In several places however, even such facile logic was not required; powerful Marathas could merely rough their way into lead roles in dispute resolution committees. Ashok Tagde from Manaviya Hakk Abhiyan that works in Marathwada says there have been several such cases in the area.

“In 2012, a Maratha strongman in Beed district's Charata village became the president of the village committee by threatening all challengers with a gun,” recalls Tagde.

“The scheme ended up suppressing several cases, including those of caste-based discrimination... The village committee leaders leave no stone unturned including issuing threats to ensure cases don't reach the police. Once cases reach the police station, the village and the leaders stop getting the doles. So suppression is preferable as well as desirable.”

Tagde recalls several instances when police too have colluded with village committee leaders in denying the registration of cases. “In Charata and Morwad villages in Beed, when villagers went to the police station to lodge complaints of harassment, the official-in-charge called up the village committee head to say his people had arrived to lodge a complaint. Police has refused to lodge villagers' complaints on many occasions,” says Tagde.

One step forward

The Maharashtra Andhshraddha Nirmoolan Samiti (MANS) had been running a campaign against caste panchayats across Maharashtra over the past three years. “Since July 2013, we have managed to get 13 caste panchayats dissolved. More than 80 FIRs have been lodged against caste panchayats during the same period all over the state,” says Avinash Patil.

The organisation's campaign has also exposed how caste-like groups have become normal in every religion. “Although people may call themselves Muslim or Buddhist or Christian, this only represents what's visible. What is at the core is caste,” notes Patil.
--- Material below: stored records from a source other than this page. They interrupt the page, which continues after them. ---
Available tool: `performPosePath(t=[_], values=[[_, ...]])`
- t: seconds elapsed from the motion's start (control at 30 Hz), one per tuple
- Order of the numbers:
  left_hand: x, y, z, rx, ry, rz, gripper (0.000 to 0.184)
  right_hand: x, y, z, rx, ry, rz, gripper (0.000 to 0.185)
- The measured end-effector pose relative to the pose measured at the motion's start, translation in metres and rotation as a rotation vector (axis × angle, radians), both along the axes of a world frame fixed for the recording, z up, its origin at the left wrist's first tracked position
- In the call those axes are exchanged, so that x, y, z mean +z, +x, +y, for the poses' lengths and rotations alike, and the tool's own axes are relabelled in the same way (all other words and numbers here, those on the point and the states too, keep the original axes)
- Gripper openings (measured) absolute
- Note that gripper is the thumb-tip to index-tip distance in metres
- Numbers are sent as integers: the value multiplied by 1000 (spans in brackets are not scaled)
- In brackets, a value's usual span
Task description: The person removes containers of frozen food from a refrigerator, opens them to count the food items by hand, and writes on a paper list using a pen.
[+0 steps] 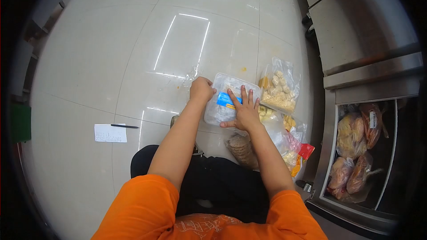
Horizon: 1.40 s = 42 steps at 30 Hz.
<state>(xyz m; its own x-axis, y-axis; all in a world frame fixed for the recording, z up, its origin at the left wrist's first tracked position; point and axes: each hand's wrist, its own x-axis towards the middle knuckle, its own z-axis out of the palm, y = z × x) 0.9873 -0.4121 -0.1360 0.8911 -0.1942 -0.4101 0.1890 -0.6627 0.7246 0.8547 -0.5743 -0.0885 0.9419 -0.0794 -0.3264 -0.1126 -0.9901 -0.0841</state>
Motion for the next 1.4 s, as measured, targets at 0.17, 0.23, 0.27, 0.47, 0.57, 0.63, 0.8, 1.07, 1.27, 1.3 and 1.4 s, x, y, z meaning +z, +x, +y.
performPosePath(t=[0.17,0.23,0.27,0.47,0.57,0.63,0.8,1.07,1.27,1.3,1.4], values=[[-8,-9,-5,16,7,-103,50,7,4,2,-8,-34,91,148],[-1,-9,-6,-37,96,-131,49,12,7,2,-2,-56,105,148],[4,-10,-4,-80,151,-134,47,12,7,4,4,-74,112,148],[17,15,5,-652,379,372,45,-1,-4,11,4,-82,72,148],[12,6,-5,-810,569,187,46,2,0,12,5,-84,99,150],[11,7,-13,-840,635,145,47,11,5,14,19,-94,144,151],[-7,10,-15,-774,609,254,69,44,-48,15,28,122,-327,103],[117,-46,26,-526,415,-118,110,92,-286,-70,-509,125,-855,20],[125,-95,131,-456,292,-273,89,120,-361,-42,-1005,180,-161,53],[139,-122,152,-502,377,-208,84,118,-357,-45,-988,145,-110,59],[151,-164,179,-508,502,-260,74,83,-341,-66,-880,27,-24,64]])
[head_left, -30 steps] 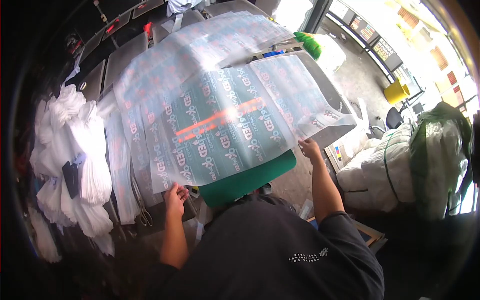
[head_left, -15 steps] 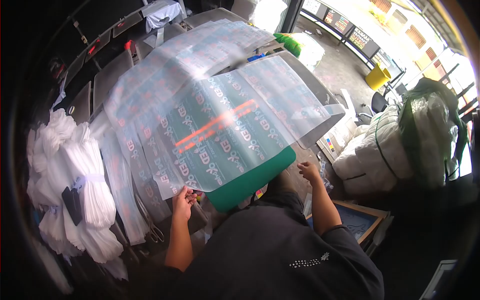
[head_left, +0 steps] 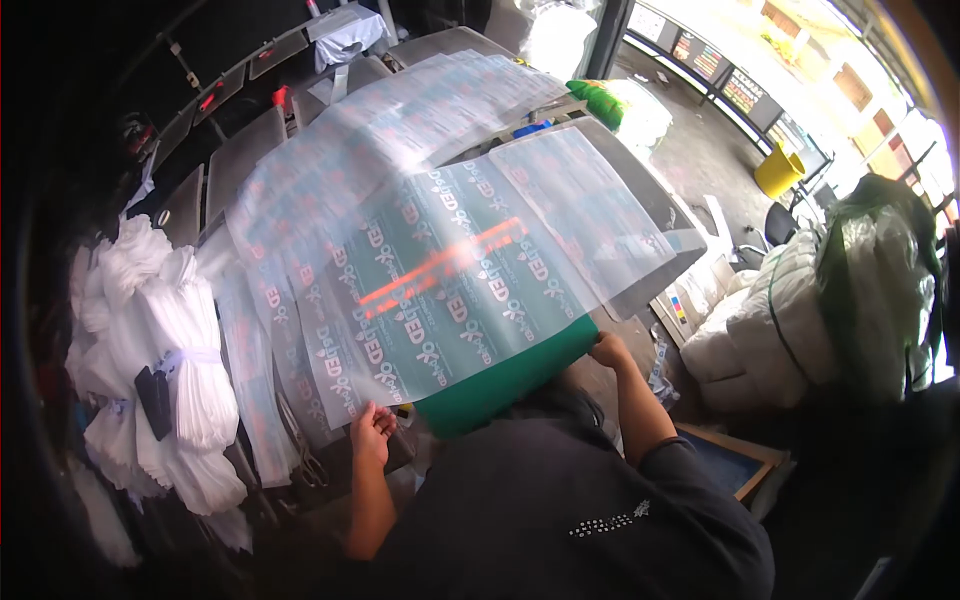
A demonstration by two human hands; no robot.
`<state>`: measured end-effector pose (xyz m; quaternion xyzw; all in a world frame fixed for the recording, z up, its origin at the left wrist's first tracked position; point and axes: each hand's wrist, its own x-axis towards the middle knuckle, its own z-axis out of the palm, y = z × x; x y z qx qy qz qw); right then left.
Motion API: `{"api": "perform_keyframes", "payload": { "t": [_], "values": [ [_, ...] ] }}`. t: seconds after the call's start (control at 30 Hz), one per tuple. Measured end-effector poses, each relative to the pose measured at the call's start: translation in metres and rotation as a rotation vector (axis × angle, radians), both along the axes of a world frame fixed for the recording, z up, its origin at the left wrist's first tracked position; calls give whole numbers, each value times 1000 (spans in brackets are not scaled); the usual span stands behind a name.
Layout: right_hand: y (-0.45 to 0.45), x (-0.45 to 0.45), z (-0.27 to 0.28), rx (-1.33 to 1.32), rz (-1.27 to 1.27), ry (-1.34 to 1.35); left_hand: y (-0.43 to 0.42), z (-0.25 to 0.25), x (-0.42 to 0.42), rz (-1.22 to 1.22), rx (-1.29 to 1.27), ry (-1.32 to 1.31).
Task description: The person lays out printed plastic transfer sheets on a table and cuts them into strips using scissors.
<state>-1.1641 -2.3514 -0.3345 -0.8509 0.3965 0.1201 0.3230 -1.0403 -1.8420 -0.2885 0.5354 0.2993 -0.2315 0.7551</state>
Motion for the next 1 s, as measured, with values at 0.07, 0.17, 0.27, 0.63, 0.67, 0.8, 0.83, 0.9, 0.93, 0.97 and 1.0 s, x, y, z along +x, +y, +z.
{"api": "perform_keyframes", "payload": {
  "t": [0.07,0.17,0.27,0.63,0.67,0.8,0.83,0.9,0.93,0.97,1.0],
  "values": [
    [-6,10,24,9,229,73,-10,3,-5,48,60,7],
    [-38,12,-2,273,367,151,-18,5,-6,67,89,-13],
    [-59,11,13,483,400,211,-26,7,-7,171,131,-38],
    [-133,29,67,1145,104,97,-49,26,-33,589,109,-155],
    [-130,31,57,1237,80,101,-51,29,-39,624,109,-190],
    [-88,43,35,1407,-193,-38,-89,64,-55,639,53,-274],
    [-74,46,43,1330,-330,-110,-87,65,-59,557,26,-308],
    [-57,46,46,1280,-472,-268,-90,72,-57,596,23,-369],
    [-55,49,48,1217,-632,-440,-92,78,-50,612,16,-427],
    [-60,56,55,1167,-693,-494,-92,84,-42,630,18,-434],
    [-72,62,44,1172,-675,-489,-92,89,-34,653,7,-516]
  ]
}}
MANS had been advocating the need for a law against social boycott as part of the campaign against caste panchayats. The government's anti-social boycott bill, in fact, was developed on the basis of a draft submitted by MANS.
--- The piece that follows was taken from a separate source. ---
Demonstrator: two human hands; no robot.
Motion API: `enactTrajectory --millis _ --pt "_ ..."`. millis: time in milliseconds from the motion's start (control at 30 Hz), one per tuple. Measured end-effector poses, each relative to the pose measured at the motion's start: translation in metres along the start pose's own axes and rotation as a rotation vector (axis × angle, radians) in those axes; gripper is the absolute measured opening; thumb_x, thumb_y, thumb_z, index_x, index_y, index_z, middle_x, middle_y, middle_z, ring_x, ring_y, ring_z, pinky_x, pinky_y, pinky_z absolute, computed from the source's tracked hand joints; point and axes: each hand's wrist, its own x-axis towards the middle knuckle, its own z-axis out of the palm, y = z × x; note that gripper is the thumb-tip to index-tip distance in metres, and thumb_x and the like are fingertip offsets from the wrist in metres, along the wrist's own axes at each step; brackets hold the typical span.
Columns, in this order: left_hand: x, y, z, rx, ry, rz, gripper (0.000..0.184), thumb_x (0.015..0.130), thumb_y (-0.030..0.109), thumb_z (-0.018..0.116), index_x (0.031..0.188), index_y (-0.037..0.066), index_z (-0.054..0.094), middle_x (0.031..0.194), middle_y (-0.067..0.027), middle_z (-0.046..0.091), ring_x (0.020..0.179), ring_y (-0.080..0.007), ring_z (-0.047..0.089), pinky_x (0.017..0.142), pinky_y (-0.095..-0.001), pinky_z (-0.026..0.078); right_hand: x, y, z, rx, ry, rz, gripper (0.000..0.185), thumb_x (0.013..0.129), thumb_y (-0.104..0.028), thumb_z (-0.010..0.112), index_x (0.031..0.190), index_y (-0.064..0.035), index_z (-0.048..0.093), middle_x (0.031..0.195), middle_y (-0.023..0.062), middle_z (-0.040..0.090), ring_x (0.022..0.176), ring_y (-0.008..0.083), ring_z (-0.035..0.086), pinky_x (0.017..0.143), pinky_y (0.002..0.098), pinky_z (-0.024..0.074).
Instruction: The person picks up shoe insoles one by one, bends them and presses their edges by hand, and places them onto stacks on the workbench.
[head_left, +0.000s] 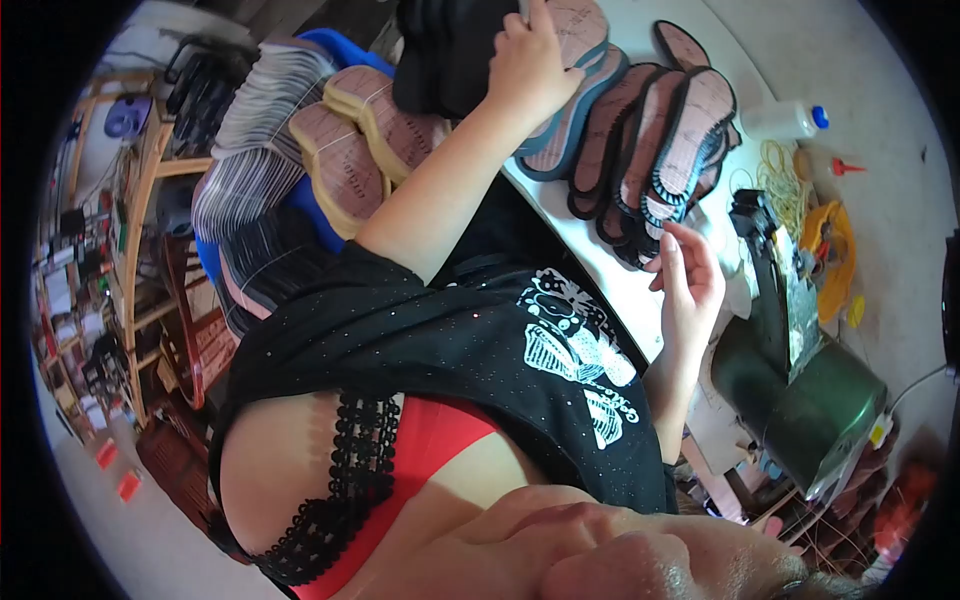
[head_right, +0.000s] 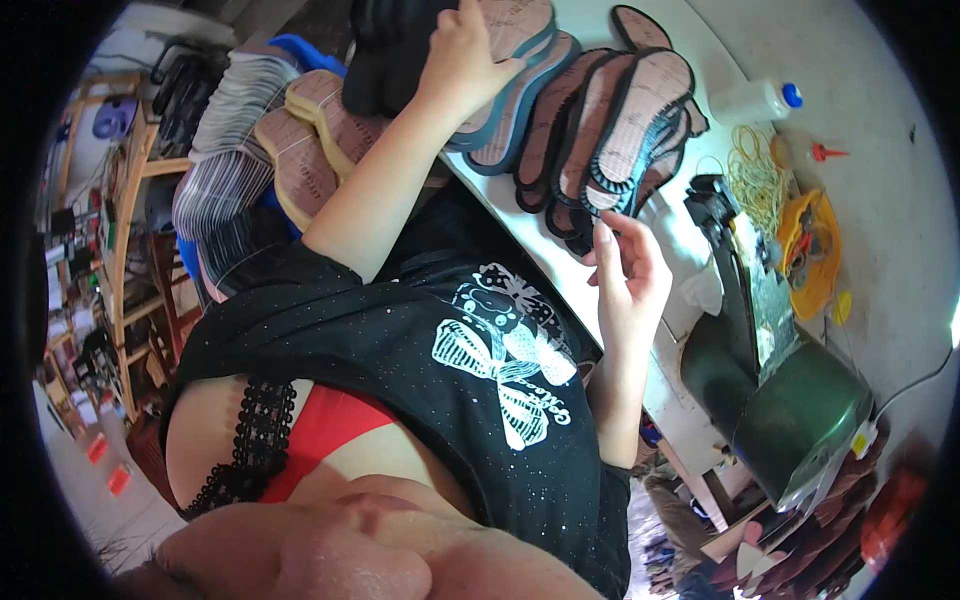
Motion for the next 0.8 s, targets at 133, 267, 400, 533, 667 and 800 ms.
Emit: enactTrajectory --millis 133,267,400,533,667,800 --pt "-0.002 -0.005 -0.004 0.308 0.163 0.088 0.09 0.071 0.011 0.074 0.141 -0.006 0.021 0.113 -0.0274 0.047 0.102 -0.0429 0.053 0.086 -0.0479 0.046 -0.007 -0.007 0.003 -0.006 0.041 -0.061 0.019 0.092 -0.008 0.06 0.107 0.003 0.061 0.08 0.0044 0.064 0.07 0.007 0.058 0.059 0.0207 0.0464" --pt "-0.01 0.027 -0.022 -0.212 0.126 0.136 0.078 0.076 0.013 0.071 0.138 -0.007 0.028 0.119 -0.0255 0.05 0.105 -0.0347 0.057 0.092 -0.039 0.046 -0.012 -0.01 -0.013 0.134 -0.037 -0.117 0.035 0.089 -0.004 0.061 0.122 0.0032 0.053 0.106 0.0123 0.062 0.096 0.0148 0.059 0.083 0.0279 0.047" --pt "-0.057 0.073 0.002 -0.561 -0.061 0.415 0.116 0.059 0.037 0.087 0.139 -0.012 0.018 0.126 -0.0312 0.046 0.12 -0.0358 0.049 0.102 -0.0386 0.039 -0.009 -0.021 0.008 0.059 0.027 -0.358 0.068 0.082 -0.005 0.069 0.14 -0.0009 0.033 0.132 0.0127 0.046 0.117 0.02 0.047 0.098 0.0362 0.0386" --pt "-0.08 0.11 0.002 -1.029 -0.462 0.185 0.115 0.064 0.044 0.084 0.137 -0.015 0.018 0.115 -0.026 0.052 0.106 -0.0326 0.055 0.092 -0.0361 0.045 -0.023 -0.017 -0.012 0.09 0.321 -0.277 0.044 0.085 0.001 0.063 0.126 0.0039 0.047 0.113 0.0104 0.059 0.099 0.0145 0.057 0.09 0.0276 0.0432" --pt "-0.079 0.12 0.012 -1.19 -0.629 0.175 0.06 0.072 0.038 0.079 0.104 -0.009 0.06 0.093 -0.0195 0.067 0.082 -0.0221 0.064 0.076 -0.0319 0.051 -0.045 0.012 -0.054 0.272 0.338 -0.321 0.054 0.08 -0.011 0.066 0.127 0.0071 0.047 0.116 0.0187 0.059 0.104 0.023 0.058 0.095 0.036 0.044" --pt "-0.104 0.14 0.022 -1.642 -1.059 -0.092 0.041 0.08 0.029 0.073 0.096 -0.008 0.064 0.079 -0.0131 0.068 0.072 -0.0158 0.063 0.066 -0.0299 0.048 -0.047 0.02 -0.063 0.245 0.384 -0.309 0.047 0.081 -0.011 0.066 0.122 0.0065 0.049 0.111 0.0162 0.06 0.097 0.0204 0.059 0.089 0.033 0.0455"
Patil agrees that a mere law cannot bring about the end of caste-based discrimination. “We have a very long way to go to reach there. But this is an important step forward, since this is the only law in the country pitted directly against the caste system,” he says.

The law says social boycott is prohibited and its commission shall be an offence.
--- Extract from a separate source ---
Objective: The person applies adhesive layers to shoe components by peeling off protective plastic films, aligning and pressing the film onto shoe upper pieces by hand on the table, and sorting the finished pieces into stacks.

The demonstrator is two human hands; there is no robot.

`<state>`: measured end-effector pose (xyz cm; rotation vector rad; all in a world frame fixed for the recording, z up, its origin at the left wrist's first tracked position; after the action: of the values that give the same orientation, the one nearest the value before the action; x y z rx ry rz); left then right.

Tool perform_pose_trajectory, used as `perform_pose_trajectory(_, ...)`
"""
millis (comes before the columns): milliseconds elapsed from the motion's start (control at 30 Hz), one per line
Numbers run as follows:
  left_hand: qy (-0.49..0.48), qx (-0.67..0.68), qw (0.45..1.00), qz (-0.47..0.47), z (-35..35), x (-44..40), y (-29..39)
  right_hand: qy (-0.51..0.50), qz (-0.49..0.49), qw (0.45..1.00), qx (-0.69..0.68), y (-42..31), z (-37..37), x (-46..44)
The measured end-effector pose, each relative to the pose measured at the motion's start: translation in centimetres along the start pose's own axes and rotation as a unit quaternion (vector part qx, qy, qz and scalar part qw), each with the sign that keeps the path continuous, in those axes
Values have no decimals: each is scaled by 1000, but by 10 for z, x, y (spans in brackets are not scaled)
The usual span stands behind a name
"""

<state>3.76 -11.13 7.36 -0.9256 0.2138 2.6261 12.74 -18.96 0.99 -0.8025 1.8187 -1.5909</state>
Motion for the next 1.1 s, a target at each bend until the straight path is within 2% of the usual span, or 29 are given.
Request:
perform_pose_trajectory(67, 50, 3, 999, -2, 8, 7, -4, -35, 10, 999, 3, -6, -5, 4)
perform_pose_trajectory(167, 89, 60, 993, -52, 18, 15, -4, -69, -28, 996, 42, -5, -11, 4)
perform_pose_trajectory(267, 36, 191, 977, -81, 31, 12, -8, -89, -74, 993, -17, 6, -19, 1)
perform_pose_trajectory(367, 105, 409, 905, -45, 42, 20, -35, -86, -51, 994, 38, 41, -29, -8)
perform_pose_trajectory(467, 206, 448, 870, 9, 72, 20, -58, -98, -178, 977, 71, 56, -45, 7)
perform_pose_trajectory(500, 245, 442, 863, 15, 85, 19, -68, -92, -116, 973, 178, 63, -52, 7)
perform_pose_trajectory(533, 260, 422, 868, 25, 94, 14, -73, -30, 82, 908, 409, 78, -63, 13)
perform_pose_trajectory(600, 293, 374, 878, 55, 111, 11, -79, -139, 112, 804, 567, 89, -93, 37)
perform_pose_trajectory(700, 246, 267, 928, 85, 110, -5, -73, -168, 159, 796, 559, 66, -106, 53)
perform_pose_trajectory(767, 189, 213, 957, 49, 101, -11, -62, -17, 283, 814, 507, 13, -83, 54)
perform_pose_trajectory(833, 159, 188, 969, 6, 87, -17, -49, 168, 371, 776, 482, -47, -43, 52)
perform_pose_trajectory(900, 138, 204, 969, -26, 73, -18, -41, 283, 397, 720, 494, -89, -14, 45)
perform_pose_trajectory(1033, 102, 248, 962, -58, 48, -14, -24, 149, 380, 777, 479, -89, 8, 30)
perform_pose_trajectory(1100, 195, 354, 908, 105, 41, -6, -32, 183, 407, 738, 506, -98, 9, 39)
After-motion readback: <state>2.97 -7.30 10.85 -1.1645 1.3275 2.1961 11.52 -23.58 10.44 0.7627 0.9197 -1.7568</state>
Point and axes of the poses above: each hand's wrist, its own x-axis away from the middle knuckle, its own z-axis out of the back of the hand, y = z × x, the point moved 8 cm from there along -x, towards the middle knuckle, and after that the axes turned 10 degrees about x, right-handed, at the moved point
The maximum punishment for it will be seven years in prison or fine up to Rs.5 lakh or both. Maximum punishment for aiding the commission of an offence will be three years or Rs.3 lakh or both.

It further states that trials shall be completed within six months of the date of filing of the chargesheet to ensure speedy justice. Social Boycott Prohibition Officers will also be appointed to detect the commission of offences, and assist the magistrate and police officers in discharge of their duties under the Act.

Mumbai University Professor Deepak Pawar welcomes the law because it shows that “finally, there is some consensus in our political class that practices like boycott have to be curtailed. This is something they should have done long ago”.

Nevertheless, in the fight for social equality, one should not pay too much attention to the law, says Sudhir Dhawale of Republican Panthers. “Such laws are attempts by political parties to show how progressive they and the government are. Although such laws are enacted on paper, it is the same system—the same casteist police force and government officials—that implements them. So there are never any results to show. What we need is annihilation of caste.”